Dad exhaled, long and slow. He picked up the wine bottle like it weighed nothing and everything. “We’ll talk later, Poppy. Properly. When you’ve had time to think clearly.”
“I’m thinking clearly right now,” I said.
He didn’t argue. He just turned, coat already in hand, and walked out. Mom lingered for a second. Her eyes searched mine, looking for the girl she’d raised, the one who would blink, who would fold, who would choose the safe path. But I didn’t blink. I didn’t fold. I just held her gaze until she turned and followed him.
The door clicked shut.
The silence that followed wasn’t empty. It was charged. Electric. My knees felt weak. Not from fear. From the sheer force of standing in my own skin, of not apologizing for taking up space, of letting them see the truth and refusing to take it back.

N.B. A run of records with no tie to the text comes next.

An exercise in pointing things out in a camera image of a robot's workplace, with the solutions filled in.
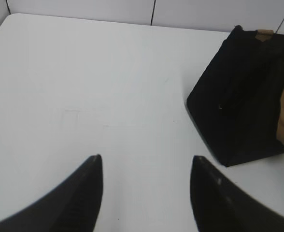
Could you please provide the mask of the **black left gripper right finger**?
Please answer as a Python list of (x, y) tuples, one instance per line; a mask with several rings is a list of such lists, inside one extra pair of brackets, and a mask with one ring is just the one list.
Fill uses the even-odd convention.
[(284, 232), (284, 217), (226, 178), (204, 156), (194, 156), (190, 199), (200, 232)]

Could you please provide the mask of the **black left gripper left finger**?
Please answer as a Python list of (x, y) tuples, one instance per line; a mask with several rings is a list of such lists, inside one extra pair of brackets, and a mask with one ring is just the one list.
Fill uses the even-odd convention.
[(102, 158), (97, 154), (51, 192), (0, 221), (0, 232), (91, 232), (102, 196)]

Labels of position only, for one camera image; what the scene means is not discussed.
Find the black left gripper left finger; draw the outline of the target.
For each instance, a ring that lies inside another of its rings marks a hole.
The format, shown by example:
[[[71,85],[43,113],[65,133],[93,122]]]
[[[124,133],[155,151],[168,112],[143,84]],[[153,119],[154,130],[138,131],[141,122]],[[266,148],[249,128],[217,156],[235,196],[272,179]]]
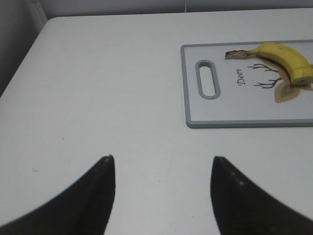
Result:
[[[2,235],[103,235],[115,198],[112,155],[102,157],[62,193],[0,227]]]

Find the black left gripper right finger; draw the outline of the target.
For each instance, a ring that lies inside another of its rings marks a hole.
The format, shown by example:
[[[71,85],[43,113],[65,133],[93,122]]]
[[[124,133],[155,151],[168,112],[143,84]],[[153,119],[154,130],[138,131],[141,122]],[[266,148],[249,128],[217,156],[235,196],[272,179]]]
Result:
[[[222,235],[311,235],[313,221],[278,201],[225,157],[213,159],[210,194]]]

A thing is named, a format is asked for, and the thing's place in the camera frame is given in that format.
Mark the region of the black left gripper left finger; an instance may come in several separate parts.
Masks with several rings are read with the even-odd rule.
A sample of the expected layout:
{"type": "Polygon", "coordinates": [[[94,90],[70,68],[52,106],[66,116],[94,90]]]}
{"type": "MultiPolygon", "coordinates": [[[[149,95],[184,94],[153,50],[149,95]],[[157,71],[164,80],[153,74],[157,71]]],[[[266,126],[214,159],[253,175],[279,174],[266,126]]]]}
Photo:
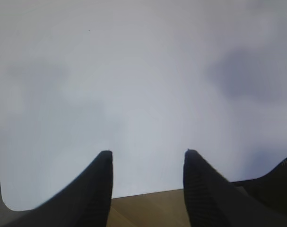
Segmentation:
{"type": "Polygon", "coordinates": [[[102,151],[68,186],[8,227],[105,227],[113,190],[113,154],[102,151]]]}

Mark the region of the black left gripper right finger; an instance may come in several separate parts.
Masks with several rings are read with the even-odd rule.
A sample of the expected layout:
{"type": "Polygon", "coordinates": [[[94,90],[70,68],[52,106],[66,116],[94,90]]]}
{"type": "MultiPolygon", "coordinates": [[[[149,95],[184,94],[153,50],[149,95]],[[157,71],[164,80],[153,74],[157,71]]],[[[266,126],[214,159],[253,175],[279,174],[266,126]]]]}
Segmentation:
{"type": "Polygon", "coordinates": [[[287,217],[241,193],[196,150],[187,150],[183,193],[192,227],[287,227],[287,217]]]}

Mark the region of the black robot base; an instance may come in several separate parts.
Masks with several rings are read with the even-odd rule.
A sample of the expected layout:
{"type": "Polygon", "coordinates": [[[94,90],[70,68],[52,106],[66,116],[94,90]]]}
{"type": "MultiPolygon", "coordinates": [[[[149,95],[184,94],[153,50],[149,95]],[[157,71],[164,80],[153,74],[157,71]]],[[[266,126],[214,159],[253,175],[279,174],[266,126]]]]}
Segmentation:
{"type": "Polygon", "coordinates": [[[287,217],[287,158],[268,174],[252,180],[233,182],[233,185],[287,217]]]}

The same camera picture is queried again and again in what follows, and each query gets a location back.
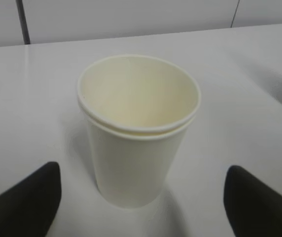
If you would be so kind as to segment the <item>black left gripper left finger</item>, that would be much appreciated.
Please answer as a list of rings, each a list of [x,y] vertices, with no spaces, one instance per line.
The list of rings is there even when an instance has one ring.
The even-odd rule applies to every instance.
[[[60,201],[60,167],[50,161],[0,194],[0,237],[46,236]]]

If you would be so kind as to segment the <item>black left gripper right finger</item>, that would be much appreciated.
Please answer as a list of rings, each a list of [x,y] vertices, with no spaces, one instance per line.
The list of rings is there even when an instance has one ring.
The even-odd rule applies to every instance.
[[[282,195],[238,165],[229,167],[223,204],[237,237],[282,237]]]

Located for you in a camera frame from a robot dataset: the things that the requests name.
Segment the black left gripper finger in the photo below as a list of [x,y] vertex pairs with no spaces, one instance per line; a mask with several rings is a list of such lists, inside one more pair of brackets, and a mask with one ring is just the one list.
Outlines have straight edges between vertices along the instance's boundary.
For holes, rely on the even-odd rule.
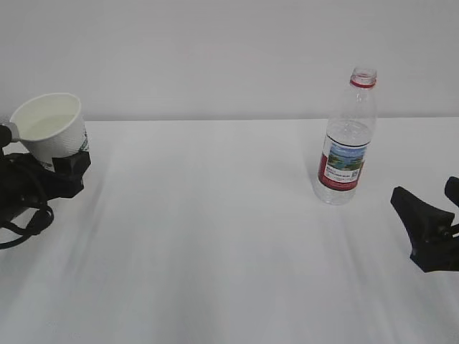
[[79,151],[72,156],[53,158],[55,174],[68,181],[81,181],[91,160],[88,151]]

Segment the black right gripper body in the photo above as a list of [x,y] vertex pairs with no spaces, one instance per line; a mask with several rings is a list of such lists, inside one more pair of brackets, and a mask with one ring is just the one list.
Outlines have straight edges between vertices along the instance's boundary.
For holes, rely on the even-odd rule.
[[423,272],[458,272],[458,225],[440,234],[413,245],[410,259]]

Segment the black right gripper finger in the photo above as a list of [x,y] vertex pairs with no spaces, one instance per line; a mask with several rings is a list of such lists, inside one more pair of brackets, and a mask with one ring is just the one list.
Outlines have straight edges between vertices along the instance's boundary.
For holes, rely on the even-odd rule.
[[425,203],[401,186],[394,188],[390,203],[400,217],[412,247],[453,239],[453,213]]
[[453,202],[456,206],[459,206],[459,178],[451,176],[444,189],[446,197]]

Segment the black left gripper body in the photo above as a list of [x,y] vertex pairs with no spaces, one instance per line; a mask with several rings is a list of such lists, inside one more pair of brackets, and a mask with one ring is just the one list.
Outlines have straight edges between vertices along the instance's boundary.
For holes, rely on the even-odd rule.
[[44,168],[30,153],[1,157],[1,214],[17,215],[52,199],[71,199],[83,190],[83,181],[68,181]]

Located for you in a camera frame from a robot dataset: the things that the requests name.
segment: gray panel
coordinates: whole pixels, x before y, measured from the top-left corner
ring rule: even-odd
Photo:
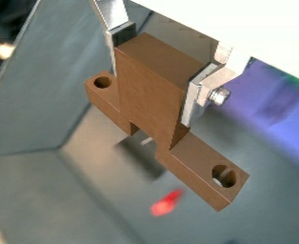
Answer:
[[[126,150],[124,140],[140,145],[144,136],[126,139],[96,108],[90,110],[63,154],[148,243],[299,243],[299,167],[214,108],[207,109],[192,131],[251,174],[234,203],[219,213],[171,173],[158,179],[148,177],[142,166],[148,157],[142,160],[138,155],[151,153],[154,164],[154,144]],[[175,212],[154,217],[151,204],[178,187],[186,189],[186,195]]]
[[[127,4],[139,26],[150,11]],[[90,0],[42,0],[0,73],[0,154],[62,146],[84,110],[84,81],[111,69]]]
[[[0,157],[0,230],[7,243],[139,243],[103,202],[95,201],[56,153]]]

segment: red laser dot
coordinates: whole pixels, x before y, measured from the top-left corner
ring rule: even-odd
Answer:
[[[183,196],[183,189],[178,189],[168,193],[156,203],[151,206],[151,214],[154,216],[162,216],[170,214],[175,208]]]

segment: wooden part
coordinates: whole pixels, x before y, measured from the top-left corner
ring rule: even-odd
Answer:
[[[90,99],[128,134],[140,128],[152,137],[160,163],[220,211],[250,175],[180,124],[188,80],[204,64],[146,33],[115,51],[119,78],[91,78]]]
[[[192,133],[170,151],[158,145],[156,159],[216,211],[232,203],[250,177]]]
[[[134,135],[139,128],[122,115],[119,83],[115,75],[102,72],[86,82],[86,91],[92,104],[106,116],[116,123],[128,135]]]

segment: brown wooden block
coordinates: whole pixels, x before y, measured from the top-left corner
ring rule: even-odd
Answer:
[[[152,137],[160,163],[220,211],[250,175],[180,124],[188,80],[203,66],[144,33],[116,47],[118,78],[106,71],[86,87],[92,103],[123,130],[134,134],[140,128]]]

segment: mounting hole
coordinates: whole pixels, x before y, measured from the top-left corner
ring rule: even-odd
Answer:
[[[112,85],[112,80],[106,76],[102,76],[95,80],[95,86],[98,88],[106,89],[110,88],[111,85]]]
[[[230,188],[235,185],[236,182],[236,173],[226,165],[215,166],[212,170],[212,177],[216,184],[224,188]]]

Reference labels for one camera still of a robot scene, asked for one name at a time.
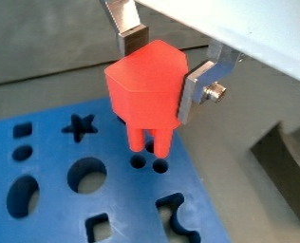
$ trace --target irregular-shaped hole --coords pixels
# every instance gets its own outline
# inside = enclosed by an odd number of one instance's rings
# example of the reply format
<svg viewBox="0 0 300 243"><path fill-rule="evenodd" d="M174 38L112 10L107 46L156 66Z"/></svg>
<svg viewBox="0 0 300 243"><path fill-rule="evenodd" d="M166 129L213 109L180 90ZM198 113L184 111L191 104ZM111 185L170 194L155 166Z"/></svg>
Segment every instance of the irregular-shaped hole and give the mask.
<svg viewBox="0 0 300 243"><path fill-rule="evenodd" d="M167 171L167 162L164 159L155 159L152 169L156 173L163 174Z"/></svg>
<svg viewBox="0 0 300 243"><path fill-rule="evenodd" d="M13 218L29 215L37 205L39 187L31 176L19 178L8 191L7 209Z"/></svg>
<svg viewBox="0 0 300 243"><path fill-rule="evenodd" d="M146 142L144 149L148 153L154 154L154 141L152 140Z"/></svg>
<svg viewBox="0 0 300 243"><path fill-rule="evenodd" d="M166 196L156 201L158 213L162 220L164 234L168 242L201 243L199 233L187 231L179 224L176 211L184 202L182 194Z"/></svg>
<svg viewBox="0 0 300 243"><path fill-rule="evenodd" d="M67 173L67 184L79 194L90 194L103 185L106 180L106 166L99 159L79 159Z"/></svg>
<svg viewBox="0 0 300 243"><path fill-rule="evenodd" d="M131 157L130 163L134 168L140 169L144 166L146 160L144 157L140 155L134 155Z"/></svg>
<svg viewBox="0 0 300 243"><path fill-rule="evenodd" d="M32 134L32 123L21 123L12 128L12 137L19 139Z"/></svg>
<svg viewBox="0 0 300 243"><path fill-rule="evenodd" d="M15 161L25 160L33 153L33 149L29 145L23 145L12 151L12 159Z"/></svg>
<svg viewBox="0 0 300 243"><path fill-rule="evenodd" d="M107 214L91 217L86 221L87 243L94 243L111 237L111 225Z"/></svg>

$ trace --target square hole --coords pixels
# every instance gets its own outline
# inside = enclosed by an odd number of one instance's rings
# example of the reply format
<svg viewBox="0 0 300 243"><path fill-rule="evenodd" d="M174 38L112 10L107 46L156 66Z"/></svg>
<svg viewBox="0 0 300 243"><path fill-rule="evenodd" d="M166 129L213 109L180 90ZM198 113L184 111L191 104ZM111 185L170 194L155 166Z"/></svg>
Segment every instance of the square hole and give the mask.
<svg viewBox="0 0 300 243"><path fill-rule="evenodd" d="M32 123L25 122L12 128L12 137L19 139L32 134Z"/></svg>
<svg viewBox="0 0 300 243"><path fill-rule="evenodd" d="M98 215L86 220L87 243L99 242L111 237L111 225L107 214Z"/></svg>

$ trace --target screw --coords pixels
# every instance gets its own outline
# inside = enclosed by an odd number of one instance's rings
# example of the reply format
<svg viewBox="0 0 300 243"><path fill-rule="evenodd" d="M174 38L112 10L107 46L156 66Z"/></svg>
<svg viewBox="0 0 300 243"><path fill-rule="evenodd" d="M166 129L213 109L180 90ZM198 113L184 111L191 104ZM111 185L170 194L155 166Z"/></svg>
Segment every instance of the screw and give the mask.
<svg viewBox="0 0 300 243"><path fill-rule="evenodd" d="M225 94L226 88L218 82L214 82L205 87L202 99L219 103L225 97Z"/></svg>

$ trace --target red object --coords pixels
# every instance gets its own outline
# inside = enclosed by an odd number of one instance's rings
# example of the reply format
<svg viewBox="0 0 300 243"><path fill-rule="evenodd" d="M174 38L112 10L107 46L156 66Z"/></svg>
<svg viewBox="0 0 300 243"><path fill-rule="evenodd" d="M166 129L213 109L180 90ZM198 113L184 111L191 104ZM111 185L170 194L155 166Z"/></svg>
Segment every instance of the red object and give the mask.
<svg viewBox="0 0 300 243"><path fill-rule="evenodd" d="M143 130L154 137L154 154L168 153L187 73L184 53L163 41L147 46L106 68L112 111L126 122L130 148L144 147Z"/></svg>

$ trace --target oval hole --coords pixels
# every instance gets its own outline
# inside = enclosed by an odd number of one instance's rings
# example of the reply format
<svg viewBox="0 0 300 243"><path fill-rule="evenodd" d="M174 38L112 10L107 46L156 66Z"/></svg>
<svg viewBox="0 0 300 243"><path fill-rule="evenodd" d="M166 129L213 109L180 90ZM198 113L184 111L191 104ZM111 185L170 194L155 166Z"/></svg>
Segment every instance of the oval hole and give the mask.
<svg viewBox="0 0 300 243"><path fill-rule="evenodd" d="M31 176L19 178L8 191L7 209L13 218L29 215L37 205L39 187Z"/></svg>
<svg viewBox="0 0 300 243"><path fill-rule="evenodd" d="M148 153L154 154L154 141L152 140L146 142L144 149Z"/></svg>
<svg viewBox="0 0 300 243"><path fill-rule="evenodd" d="M67 173L68 187L78 194L90 194L103 185L106 174L106 166L99 159L79 159Z"/></svg>
<svg viewBox="0 0 300 243"><path fill-rule="evenodd" d="M15 161L25 160L33 153L33 149L29 145L23 145L12 151L12 159Z"/></svg>

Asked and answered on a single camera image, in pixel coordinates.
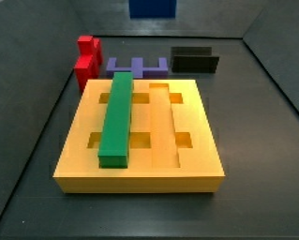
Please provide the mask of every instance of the gray surface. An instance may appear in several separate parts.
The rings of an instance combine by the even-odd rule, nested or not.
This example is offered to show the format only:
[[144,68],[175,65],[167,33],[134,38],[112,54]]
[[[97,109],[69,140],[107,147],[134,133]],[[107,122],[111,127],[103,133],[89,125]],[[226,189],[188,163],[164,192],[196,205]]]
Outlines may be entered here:
[[128,0],[71,0],[100,36],[242,38],[268,0],[178,0],[171,20],[130,19]]
[[299,111],[299,0],[272,0],[244,41]]
[[220,60],[199,78],[227,174],[214,194],[69,194],[52,180],[79,101],[75,78],[52,113],[0,222],[0,236],[299,237],[299,116],[240,40],[103,38],[122,65],[171,46],[211,46]]
[[65,0],[0,3],[0,214],[77,55]]

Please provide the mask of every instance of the gray wall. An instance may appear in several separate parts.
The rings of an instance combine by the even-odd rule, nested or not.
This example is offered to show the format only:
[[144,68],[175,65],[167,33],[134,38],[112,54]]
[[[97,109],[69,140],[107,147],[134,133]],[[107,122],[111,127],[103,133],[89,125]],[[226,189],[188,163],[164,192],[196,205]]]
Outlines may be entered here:
[[244,35],[299,112],[299,0],[272,0]]
[[0,3],[0,214],[69,77],[79,21],[67,0]]
[[128,0],[71,0],[93,35],[242,38],[268,0],[178,0],[174,20],[131,20]]

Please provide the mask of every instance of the red block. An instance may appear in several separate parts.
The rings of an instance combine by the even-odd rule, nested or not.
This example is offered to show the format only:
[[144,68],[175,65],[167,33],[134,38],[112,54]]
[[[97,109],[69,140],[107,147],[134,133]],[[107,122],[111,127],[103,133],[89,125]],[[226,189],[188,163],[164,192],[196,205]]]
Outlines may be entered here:
[[80,57],[73,70],[83,93],[88,79],[99,77],[99,65],[103,64],[101,41],[92,36],[80,36],[77,39]]
[[101,65],[103,64],[103,52],[101,52],[101,41],[99,38],[93,39],[93,48],[96,50],[96,61],[97,64]]
[[93,39],[92,36],[80,36],[77,39],[77,46],[81,55],[93,55]]
[[84,92],[88,79],[99,77],[99,66],[93,64],[92,55],[80,56],[73,67],[80,92]]

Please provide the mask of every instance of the purple block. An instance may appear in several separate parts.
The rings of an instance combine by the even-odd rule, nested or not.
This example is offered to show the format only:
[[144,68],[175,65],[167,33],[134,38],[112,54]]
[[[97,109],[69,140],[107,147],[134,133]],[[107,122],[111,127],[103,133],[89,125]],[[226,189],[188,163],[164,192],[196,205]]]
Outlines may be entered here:
[[168,77],[168,65],[167,58],[159,57],[158,67],[144,67],[143,68],[144,77]]
[[131,67],[116,67],[115,65],[116,65],[116,57],[111,57],[108,60],[107,69],[105,69],[108,77],[111,78],[113,77],[115,71],[123,71],[123,72],[131,71]]
[[159,57],[158,67],[144,67],[143,57],[131,58],[131,67],[117,67],[116,57],[111,57],[107,63],[107,76],[112,78],[113,72],[131,71],[135,79],[143,79],[144,77],[163,77],[168,76],[167,58]]

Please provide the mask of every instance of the rectangular hole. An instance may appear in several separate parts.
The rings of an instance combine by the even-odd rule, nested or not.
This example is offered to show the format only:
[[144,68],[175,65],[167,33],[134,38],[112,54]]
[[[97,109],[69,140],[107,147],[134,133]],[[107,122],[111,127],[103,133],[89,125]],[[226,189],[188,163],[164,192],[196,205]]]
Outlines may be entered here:
[[178,148],[192,148],[188,132],[175,132],[175,144]]
[[130,148],[151,148],[150,132],[130,133]]
[[[101,93],[99,98],[99,103],[108,104],[109,93]],[[134,104],[150,104],[150,93],[132,93],[132,103]]]
[[[89,134],[88,148],[99,148],[101,141],[101,132]],[[150,132],[130,133],[130,148],[151,148]]]
[[89,134],[88,148],[99,148],[101,140],[101,132],[92,132]]
[[99,103],[108,104],[108,102],[109,102],[109,93],[101,93],[99,98]]
[[150,88],[168,88],[170,89],[170,85],[167,83],[150,83]]
[[183,104],[183,96],[180,93],[170,93],[170,103],[180,103]]
[[[99,98],[99,103],[108,104],[109,93],[101,93]],[[170,103],[183,104],[183,96],[180,93],[170,93]],[[150,94],[148,93],[132,93],[132,104],[150,104]]]
[[132,93],[132,103],[150,104],[150,93]]

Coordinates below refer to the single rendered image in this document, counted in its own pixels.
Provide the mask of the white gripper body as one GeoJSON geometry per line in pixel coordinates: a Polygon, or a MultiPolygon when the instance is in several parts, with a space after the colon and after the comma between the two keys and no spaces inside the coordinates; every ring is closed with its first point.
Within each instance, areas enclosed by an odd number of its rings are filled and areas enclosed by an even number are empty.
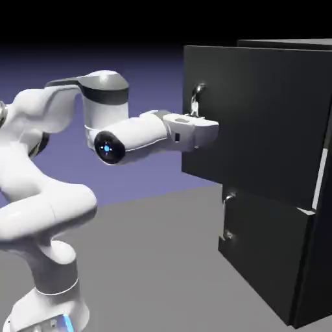
{"type": "Polygon", "coordinates": [[[163,116],[168,129],[167,150],[191,152],[211,144],[219,134],[219,123],[204,117],[169,113],[163,116]]]}

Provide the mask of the black cabinet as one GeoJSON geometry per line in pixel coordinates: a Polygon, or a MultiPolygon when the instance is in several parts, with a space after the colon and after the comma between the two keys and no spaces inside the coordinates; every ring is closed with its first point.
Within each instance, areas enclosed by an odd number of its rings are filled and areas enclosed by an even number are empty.
{"type": "MultiPolygon", "coordinates": [[[[319,45],[314,40],[241,40],[236,47],[332,51],[332,42],[319,45]]],[[[327,254],[332,251],[332,104],[313,204],[304,210],[314,211],[316,215],[308,237],[302,282],[291,325],[295,328],[332,314],[332,266],[327,262],[327,254]]]]}

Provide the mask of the black cabinet door with handle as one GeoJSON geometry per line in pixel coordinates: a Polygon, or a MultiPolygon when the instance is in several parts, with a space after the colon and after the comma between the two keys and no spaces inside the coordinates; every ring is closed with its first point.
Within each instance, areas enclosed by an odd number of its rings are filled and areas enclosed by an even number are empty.
{"type": "Polygon", "coordinates": [[[182,170],[310,209],[332,104],[332,51],[187,46],[183,107],[219,123],[212,145],[182,170]]]}

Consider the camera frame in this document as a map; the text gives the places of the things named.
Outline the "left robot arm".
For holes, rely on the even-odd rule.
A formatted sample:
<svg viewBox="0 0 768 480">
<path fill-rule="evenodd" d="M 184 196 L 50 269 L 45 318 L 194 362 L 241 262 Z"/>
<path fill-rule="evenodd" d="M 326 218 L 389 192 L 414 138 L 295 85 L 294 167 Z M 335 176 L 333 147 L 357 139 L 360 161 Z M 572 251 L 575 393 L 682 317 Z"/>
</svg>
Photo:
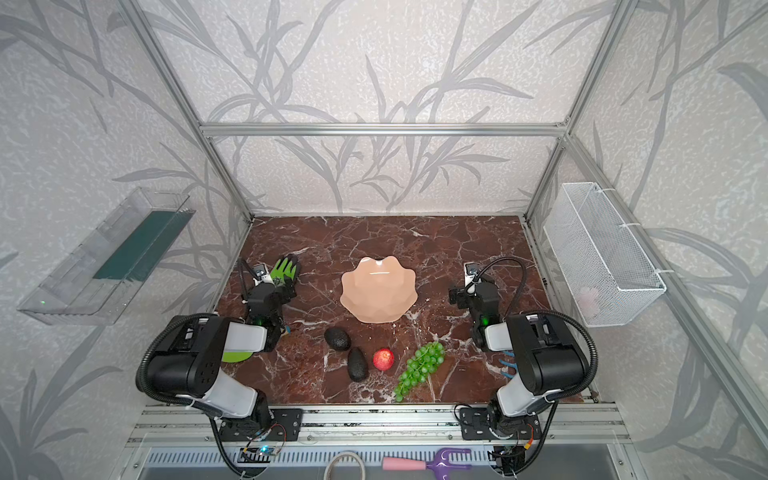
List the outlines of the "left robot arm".
<svg viewBox="0 0 768 480">
<path fill-rule="evenodd" d="M 226 374 L 227 353 L 268 353 L 286 332 L 282 307 L 295 298 L 291 279 L 256 284 L 245 297 L 246 317 L 177 315 L 150 343 L 136 373 L 153 400 L 195 408 L 253 435 L 274 424 L 266 395 Z"/>
</svg>

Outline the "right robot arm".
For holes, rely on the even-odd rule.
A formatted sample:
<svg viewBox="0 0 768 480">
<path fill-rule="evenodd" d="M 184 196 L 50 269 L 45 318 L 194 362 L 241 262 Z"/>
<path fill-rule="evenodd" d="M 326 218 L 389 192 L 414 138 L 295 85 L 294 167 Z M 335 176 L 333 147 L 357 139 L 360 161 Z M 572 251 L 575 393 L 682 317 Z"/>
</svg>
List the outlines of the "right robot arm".
<svg viewBox="0 0 768 480">
<path fill-rule="evenodd" d="M 471 338 L 483 351 L 509 353 L 516 373 L 489 401 L 485 418 L 472 414 L 462 422 L 464 437 L 540 437 L 538 415 L 559 400 L 587 389 L 599 365 L 596 343 L 577 320 L 553 310 L 500 313 L 498 287 L 468 283 L 448 293 L 449 303 L 467 310 Z"/>
</svg>

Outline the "dark fake avocado round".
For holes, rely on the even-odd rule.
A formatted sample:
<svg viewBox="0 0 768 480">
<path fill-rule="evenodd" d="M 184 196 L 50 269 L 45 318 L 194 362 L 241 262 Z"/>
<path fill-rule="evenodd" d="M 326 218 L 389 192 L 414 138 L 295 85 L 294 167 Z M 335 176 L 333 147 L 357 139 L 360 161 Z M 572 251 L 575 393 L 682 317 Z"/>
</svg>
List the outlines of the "dark fake avocado round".
<svg viewBox="0 0 768 480">
<path fill-rule="evenodd" d="M 340 327 L 328 328 L 324 332 L 324 339 L 328 346 L 334 351 L 347 351 L 352 345 L 349 334 Z"/>
</svg>

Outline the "dark fake avocado elongated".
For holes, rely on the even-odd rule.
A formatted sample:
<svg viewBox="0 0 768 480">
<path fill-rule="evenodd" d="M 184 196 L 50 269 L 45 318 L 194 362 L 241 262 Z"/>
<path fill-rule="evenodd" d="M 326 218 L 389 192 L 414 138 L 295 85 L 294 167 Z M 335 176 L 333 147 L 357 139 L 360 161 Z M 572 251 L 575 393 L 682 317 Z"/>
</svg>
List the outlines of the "dark fake avocado elongated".
<svg viewBox="0 0 768 480">
<path fill-rule="evenodd" d="M 353 347 L 348 352 L 347 372 L 350 380 L 356 383 L 365 381 L 369 376 L 367 359 L 358 347 Z"/>
</svg>

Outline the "red fake apple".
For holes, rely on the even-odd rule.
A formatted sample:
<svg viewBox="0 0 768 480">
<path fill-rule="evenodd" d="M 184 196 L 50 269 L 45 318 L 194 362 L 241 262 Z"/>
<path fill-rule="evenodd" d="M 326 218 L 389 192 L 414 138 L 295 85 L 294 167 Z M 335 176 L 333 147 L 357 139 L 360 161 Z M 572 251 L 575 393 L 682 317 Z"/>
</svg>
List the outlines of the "red fake apple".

Knox’s hand slid up my spine, fingers tangling in my hair, tilting my head back. His mouth found my jaw. Then my throat. Then my mouth.
He kissed me like he was breathing me in. Like he was marking me. Like he’d been waiting all day to taste the defiance on my lips. I kissed him back, hard, desperate, pouring every unspoken word, every tremor, every quiet rebellion into the press of our mouths. His arm banded around my waist, pulling me flush against him, his thigh sliding between my legs, his body a wall of heat and muscle and ink.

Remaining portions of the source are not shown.